Task to carry out
Retype the data that follows with no alterations, please.

Data extract
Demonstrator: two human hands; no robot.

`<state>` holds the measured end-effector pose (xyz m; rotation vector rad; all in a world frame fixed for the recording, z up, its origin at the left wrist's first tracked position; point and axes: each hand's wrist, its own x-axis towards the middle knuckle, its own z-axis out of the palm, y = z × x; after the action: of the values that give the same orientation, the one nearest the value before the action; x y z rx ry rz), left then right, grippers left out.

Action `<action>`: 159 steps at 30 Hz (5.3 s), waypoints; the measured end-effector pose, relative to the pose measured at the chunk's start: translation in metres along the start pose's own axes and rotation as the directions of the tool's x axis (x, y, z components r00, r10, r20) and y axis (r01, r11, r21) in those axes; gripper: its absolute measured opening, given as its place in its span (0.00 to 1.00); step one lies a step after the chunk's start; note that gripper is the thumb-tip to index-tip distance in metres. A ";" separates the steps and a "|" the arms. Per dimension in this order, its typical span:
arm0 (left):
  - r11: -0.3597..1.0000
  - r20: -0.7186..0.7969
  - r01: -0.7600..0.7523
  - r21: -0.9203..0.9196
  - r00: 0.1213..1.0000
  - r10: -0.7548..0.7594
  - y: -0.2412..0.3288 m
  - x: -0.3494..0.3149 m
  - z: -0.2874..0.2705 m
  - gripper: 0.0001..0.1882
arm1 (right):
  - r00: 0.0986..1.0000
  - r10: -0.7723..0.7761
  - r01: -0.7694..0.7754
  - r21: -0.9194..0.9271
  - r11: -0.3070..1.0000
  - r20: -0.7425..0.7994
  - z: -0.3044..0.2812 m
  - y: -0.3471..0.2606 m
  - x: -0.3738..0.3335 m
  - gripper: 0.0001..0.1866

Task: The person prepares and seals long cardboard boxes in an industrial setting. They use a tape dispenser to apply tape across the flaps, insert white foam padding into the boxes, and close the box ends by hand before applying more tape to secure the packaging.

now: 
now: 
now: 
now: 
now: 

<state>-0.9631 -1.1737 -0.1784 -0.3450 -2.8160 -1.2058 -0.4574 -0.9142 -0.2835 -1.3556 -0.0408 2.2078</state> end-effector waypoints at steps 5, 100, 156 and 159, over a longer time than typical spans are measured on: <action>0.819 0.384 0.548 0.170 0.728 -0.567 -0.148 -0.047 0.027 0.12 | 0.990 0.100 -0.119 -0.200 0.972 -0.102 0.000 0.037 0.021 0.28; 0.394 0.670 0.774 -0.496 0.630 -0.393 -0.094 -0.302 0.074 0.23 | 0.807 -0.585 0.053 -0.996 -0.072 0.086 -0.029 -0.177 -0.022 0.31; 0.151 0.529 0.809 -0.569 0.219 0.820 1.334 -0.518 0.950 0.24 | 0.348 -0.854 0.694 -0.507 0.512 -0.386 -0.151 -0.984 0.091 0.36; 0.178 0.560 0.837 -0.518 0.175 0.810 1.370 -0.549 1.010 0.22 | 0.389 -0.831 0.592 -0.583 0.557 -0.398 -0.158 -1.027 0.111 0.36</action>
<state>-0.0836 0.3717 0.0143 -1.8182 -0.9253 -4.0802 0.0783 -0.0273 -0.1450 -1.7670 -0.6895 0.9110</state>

Response to the exercise
Demonstrator: two human hands; no robot.

`<state>` holds the measured end-effector pose (xyz m; rotation vector rad; all in a world frame fixed for the recording, z up, its origin at the left wrist's first tracked position; point and axes: each hand's wrist, its own x-axis towards the middle knuckle, its own z-axis out of the palm, y = z × x; after the action: of the values that give the same orientation, the one nearest the value before the action; x y z rx ry rz), left then right, grippers left out.

Action `<action>`: 159 steps at 30 Hz (5.3 s), waypoints; the measured end-effector pose, relative to the pose measured at the chunk's start: translation in metres along the start pose's own axes and rotation as the directions of the tool's x axis (x, y, z components r00, r10, r20) and y axis (r01, r11, r21) in those axes; gripper: its absolute measured opening, given as its place in its span (0.00 to 1.00); step one lies a step after the chunk's start; note that gripper is the thumb-tip to index-tip distance in metres. A ";" separates the steps and a "|" the arms. Per dimension in this order, its typical span:
arm0 (left):
  - r11: -0.3597..1.0000
  - r20: -0.7186..0.7969
  - r01: -0.7600..0.7523
  - r21: -0.9203..0.9196
  - r00: 0.1213..1.0000
  - r10: -0.7548..0.7594
  - y: -0.2412..0.3288 m
  - x: -0.3494..0.3149 m
  - z: -0.2874..0.2705 m
  - gripper: 0.0001..0.1882
arm1 (right):
  - r00: 0.0986..1.0000
  - r10: -0.7723..0.7761
  - r01: -0.7694..0.7754
  - r21: -0.9194..0.9271
  - r11: -0.3070..1.0000
  - r20: -0.7425..0.7994
  - z: -0.3044..0.2812 m
  - y: -0.3471..0.2606 m
  - x: -0.3738..0.3335 m
  - gripper: 0.0001..0.1866

Task: The person prepares and seals long cardboard boxes in an industrial setting. They use a tape dispenser to apply tape across the flaps, insert white foam padding into the boxes, and close the box ends by hand before applying more tape to secure the packaging.

now: 
now: 
now: 
now: 
now: 

<state>-0.9631 -1.1737 -0.1784 -0.3450 -2.8160 -1.2058 -0.4574 -0.9142 -0.2835 -1.3556 -0.0408 2.2078</state> end-effector waypoints at steps 5, 100, 156 and 159, over a longer time than typical spans are measured on: <action>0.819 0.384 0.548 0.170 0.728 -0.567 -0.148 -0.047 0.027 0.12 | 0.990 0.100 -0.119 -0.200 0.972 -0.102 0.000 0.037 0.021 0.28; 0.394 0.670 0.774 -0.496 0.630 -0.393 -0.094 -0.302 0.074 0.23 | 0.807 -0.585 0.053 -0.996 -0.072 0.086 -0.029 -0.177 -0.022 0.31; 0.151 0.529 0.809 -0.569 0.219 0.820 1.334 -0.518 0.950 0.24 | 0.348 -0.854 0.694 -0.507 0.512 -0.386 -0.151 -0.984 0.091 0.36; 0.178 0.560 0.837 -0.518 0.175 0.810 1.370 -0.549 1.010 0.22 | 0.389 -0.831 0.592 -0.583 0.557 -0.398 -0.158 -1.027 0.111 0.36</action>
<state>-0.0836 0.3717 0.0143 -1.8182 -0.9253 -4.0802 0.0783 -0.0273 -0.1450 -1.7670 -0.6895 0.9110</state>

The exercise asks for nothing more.